▶ _TASK INSTRUCTIONS_
The answer is a stretch of the material below, returned exactly: the line containing "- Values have", the line containing "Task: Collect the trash", and all lines between.

▶ _DATASET EXCERPT_
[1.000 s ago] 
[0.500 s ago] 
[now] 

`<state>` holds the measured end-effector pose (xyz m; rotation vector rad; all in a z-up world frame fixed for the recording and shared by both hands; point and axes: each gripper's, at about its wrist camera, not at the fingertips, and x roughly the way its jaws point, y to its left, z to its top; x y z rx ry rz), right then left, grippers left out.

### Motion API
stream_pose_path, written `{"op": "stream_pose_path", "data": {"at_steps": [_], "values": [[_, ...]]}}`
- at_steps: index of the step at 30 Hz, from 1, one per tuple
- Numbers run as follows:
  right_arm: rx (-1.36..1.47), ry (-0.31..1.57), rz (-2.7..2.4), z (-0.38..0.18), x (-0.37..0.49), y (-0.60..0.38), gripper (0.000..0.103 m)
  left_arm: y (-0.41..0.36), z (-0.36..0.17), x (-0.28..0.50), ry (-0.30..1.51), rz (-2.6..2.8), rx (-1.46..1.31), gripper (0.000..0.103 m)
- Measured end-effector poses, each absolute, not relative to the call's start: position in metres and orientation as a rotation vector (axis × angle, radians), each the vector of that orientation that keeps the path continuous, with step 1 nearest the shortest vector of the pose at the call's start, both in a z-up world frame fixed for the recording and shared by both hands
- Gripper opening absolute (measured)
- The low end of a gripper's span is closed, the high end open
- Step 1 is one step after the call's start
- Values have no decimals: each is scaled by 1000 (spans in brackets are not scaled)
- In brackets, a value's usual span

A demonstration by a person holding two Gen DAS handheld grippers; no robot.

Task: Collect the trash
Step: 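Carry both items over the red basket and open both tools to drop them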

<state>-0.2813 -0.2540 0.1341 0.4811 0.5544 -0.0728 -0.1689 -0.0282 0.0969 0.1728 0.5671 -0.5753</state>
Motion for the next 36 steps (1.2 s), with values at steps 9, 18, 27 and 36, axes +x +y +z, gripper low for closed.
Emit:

▶ _WRITTEN SOLUTION_
- Values have no decimals: each is scaled by 1000 (spans in brackets are not scaled)
- In brackets, a value's usual span

A demonstration by a person holding two Gen DAS handheld grippers; no robot.

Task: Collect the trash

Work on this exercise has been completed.